Jenny looked at Reuben. “It's so sad that someone's life comes down to a suitcase and a bag on a motel room bed.” She sighed deeply. From the moment she had seen the coroner's picture of her mother and known for sure that Rachel was dead, she felt a strange heaviness come over her, and her shoulders started aching. A slight headache throbbed behind her eyes. She felt detached and isolated from everyone in the room, as though they were all strangers.

She lifted the bag and set it on the dresser by the bed. It was made of canvas with two handles and a zipper. Slowly she pulled the zipper and looked inside. A familiar face stared up at her. She couldn't connect for a moment, but then it came to her in a rush.
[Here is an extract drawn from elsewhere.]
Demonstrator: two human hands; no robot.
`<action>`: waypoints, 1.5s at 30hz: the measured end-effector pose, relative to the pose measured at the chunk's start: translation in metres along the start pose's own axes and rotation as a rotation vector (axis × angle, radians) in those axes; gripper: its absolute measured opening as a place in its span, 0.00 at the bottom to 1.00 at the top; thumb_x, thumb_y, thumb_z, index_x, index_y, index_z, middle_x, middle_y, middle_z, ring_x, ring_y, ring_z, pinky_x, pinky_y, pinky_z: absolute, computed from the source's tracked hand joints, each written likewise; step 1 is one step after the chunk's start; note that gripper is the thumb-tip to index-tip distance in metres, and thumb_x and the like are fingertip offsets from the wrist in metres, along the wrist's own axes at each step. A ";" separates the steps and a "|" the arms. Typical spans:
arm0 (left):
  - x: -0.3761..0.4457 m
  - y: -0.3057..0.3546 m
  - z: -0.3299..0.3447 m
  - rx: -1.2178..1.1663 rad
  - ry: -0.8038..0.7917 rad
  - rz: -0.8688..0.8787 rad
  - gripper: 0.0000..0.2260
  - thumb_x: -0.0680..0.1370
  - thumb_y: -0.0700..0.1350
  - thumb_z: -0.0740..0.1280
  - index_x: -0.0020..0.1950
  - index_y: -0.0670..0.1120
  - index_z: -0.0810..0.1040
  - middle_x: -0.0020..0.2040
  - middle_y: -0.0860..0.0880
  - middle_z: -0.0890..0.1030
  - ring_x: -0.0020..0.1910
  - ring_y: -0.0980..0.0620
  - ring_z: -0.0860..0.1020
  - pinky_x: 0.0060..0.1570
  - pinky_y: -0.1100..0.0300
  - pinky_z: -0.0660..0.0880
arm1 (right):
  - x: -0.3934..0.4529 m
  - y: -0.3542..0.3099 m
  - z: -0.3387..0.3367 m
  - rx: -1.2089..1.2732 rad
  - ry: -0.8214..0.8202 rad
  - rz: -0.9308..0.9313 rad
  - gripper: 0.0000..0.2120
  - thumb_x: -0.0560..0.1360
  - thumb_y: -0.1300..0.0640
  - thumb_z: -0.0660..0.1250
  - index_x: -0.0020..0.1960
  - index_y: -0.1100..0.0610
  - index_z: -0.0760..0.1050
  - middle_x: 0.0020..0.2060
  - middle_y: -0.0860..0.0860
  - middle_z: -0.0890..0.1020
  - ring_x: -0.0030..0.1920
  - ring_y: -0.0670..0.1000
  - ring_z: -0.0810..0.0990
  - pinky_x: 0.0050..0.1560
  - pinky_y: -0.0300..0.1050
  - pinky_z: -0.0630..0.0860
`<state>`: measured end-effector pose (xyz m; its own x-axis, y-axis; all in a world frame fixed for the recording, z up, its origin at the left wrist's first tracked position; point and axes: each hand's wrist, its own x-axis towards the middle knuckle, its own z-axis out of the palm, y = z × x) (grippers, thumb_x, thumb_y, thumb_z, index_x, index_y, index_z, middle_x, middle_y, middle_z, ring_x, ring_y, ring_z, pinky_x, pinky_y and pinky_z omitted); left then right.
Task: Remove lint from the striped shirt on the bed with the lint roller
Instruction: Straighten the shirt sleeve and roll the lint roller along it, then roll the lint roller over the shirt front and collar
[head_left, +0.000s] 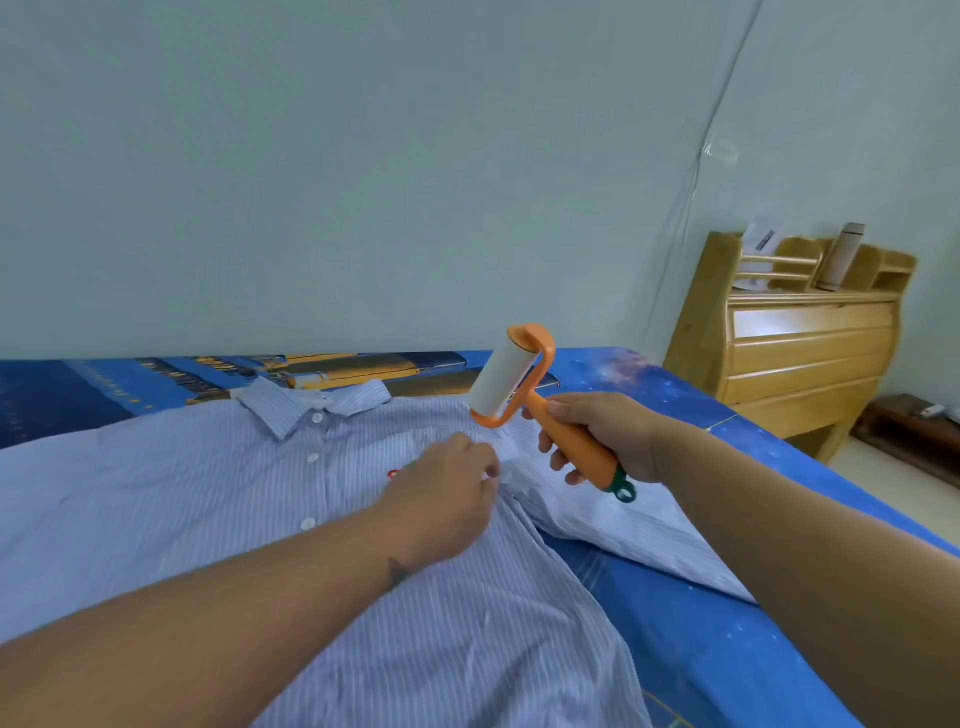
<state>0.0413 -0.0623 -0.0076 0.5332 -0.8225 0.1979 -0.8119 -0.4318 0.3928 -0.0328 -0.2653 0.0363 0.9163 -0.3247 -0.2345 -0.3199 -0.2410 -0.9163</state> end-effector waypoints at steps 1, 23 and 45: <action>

“Bear!” she exclaimed. “Bear!”

Jenny reached into the bag and pulled out an old brown teddy bear. One of the button eyes was missing, and there was a tear on one of the seams, but it was Bear.
Her
bear. He had comforted her when she had been afraid, staying close to her in the darkest nights. She turned to the three men who were watching her.

“This is Bear,” she said slowly. “Except for my mother, he was my closest friend. I don't know how I know that, but I do.”

Jenny held the old bear close. Despite the slight musty smell, there was another fragrance she remembered, one that had comforted her at night so long ago. Memories began to flow in her mind. She was in a rocking chair with her mother and Bear, and there was a red-haired man with them, and everything felt right and good. The man's face was kind, and he was looking at her with love in his eyes. Who was he? Was he Robert? Jenny felt as if she had opened the lid of an old chest in an attic and found…what?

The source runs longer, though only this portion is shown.